[Opening Supplied information section]
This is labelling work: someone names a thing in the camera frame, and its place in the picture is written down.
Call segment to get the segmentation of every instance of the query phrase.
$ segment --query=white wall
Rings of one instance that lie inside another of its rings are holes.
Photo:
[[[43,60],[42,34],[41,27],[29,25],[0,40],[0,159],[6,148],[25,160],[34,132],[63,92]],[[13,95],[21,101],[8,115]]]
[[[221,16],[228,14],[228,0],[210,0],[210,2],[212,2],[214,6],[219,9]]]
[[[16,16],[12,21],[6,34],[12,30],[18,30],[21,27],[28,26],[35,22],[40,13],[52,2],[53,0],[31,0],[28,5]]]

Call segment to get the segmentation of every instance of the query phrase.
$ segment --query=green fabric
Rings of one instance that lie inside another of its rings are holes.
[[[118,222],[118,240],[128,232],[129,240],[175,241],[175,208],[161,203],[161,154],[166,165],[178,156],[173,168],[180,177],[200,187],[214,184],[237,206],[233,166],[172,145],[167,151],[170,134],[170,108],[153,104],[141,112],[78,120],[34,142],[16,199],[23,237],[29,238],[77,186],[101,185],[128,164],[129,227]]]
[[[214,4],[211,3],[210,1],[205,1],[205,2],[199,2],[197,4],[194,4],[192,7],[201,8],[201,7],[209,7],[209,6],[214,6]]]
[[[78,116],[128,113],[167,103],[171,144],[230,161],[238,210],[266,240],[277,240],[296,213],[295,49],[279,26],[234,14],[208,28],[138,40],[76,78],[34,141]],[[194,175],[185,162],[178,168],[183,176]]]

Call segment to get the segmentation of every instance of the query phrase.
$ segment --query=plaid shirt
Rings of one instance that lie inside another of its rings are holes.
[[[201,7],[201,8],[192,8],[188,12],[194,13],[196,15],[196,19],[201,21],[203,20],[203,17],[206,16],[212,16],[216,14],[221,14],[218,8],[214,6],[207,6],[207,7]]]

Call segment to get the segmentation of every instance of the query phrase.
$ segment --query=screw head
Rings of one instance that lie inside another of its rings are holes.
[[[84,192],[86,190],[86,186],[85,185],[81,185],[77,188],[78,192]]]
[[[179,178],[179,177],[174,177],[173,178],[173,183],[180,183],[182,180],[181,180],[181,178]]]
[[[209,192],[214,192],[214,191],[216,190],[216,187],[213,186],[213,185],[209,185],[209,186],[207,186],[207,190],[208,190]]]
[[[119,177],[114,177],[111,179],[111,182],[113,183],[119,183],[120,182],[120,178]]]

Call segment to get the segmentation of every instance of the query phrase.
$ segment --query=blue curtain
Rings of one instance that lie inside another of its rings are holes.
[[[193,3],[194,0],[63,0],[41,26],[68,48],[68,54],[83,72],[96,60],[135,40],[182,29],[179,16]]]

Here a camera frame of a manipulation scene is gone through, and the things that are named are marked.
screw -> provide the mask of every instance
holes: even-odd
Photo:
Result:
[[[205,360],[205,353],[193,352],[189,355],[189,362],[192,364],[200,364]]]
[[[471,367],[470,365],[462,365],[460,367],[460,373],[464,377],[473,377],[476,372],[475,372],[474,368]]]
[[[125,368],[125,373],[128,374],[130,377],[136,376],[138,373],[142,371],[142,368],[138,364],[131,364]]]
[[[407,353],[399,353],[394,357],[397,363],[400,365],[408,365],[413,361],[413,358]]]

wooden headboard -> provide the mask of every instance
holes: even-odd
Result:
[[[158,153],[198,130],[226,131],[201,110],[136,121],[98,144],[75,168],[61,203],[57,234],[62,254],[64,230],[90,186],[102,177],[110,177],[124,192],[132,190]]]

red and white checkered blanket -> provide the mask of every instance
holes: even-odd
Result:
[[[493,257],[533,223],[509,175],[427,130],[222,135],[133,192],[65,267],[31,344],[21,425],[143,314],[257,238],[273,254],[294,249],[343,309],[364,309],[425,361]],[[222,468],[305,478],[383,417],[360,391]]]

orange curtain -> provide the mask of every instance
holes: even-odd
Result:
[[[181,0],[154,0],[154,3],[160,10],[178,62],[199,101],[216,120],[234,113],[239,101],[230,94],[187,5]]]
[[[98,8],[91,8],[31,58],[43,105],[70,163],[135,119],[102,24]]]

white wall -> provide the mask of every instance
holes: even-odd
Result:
[Closing Supplied information section]
### Assigned task
Using the data above, count every line that contains the word "screw", then give the count and nothing more.

### Answer to the exercise
2